Humans detect and process information arriving through a number of different channels. After light signals (vision), sound and hearing may contribute most heavily to one's perception of one's environment. The human auditory system is remarkably discriminating, and though it often fares poorly in comparisons with lower animals, people can detect subtle cues in an audio signal and use them to make inferences about their surroundings, even when those surroundings cannot be seen. The detection and inference occur largely subconsciously, so a carefully-prepared audio program can provide an extremely compelling and visceral experience for a listener.
Virtual reality and game applications can be greatly enhanced by an accurate audio rendering of a simulated environment. Unfortunately, producing a high-resolution, multi-channel audio stream that models the interaction of sounds from various sources with surfaces, spaces and objects in the simulated environment can be as computationally expensive as producing a sequence of high-resolution visual images of the same environment. Techniques for producing convincing audio effects with fewer calculations may be of value in this area.
FIG. 2 shows a canonical feedback-delay network (“FDN”) that can be used to add synthetic reverberation effects to an input signal 110. When signal 110 enters the network, a scaler (amplifier or attenuator) 170 passes a “dry” version of the signal through to the output mixer 260. Several additional scaled versions of input signal 110 are produced by input scalers 220, and these signals enter a plurality of delay lines 230, 233, 236. Each delay line delays the signal entering it by a predetermined period. The signals leaving the delay lines may be further amplified or attenuated by output scalers 250, and the signals are mixed with the dry signal from scaler 170 to produce a single-channel output signal 270. The outputs of the delay lines are also fed back through feedback matrix 240 and mixed with the scaled delay line inputs.
The individual delay lines produce discrete echoes of the input signal, each echo delayed by the length of the corresponding delay line. The feedback matrix mixes the variously-delayed output signals; matrix coefficients and scaling values are chosen so that the output signal 260 includes exponentially-decaying colored noise to simulate secondary, tertiary and subsequent echoes from objects in the environment that do not produce a specific, identifiable primary echo.
FIG. 3 shows a sample time-intensity plot of the impulse response of a FDN. At t=0, an impulse or “slap” is sent into the network; peak 310 is the dry signal response. Then, during time period 320, peaks 322, 325 and 328 correspond to discrete echoes of the slap from the delay lines. Finally, during period 330, feedback through the feedback matrix creates an exponentially-decaying “tail” simulated reverberation 335.

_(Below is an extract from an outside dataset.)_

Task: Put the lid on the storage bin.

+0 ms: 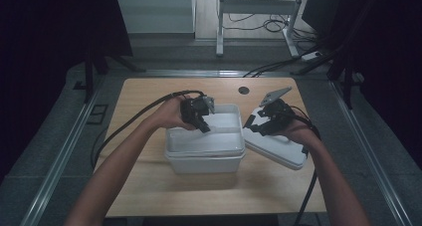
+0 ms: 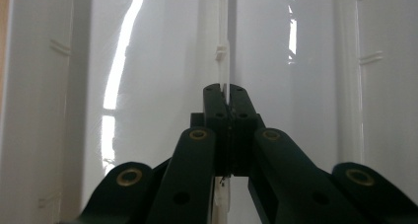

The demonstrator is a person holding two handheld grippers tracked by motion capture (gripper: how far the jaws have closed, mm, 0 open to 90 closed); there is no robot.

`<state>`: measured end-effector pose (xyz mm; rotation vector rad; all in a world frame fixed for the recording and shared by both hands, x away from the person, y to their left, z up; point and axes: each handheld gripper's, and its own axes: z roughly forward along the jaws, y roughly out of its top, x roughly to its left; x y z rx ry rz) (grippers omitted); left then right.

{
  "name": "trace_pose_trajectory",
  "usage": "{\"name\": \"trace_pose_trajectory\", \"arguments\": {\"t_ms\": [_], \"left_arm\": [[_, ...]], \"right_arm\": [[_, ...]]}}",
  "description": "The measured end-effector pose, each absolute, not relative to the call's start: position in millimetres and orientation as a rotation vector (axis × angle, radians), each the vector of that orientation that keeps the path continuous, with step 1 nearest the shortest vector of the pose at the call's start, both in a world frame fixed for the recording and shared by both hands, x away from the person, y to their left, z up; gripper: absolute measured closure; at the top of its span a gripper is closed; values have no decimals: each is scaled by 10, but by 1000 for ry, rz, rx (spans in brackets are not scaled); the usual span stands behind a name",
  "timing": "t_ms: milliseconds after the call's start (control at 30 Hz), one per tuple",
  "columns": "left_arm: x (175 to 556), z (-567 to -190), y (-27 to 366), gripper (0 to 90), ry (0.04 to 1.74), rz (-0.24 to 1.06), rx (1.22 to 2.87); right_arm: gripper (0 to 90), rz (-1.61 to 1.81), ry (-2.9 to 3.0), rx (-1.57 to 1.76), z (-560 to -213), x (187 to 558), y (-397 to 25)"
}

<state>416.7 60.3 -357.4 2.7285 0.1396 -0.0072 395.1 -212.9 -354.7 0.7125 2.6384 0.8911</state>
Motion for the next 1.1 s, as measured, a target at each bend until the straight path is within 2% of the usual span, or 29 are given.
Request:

The feedback-delay network shown in FIG. 2 can produce an adequate synthetic reverberation effect, but it only produces a single channel, and is fairly computationally expensive. Furthermore, if multiple output channels are desired (for example, to drive stereo or modern multi-channel sound systems), multiple single-channel FDNs may be operated, or a modified FDN like that shown in FIG. 4 may be used. The computational expense is increased by passing the scaled, delayed outputs through an output matrix 460. Also, if the number of output channels is different from the number of delay lines, the output matrix is not square, so efficient matrix multiplication algorithms cannot be used.
An alternate arrangement that can produce multi-channel synthetic reverberation effects with fewer calculations may be of value.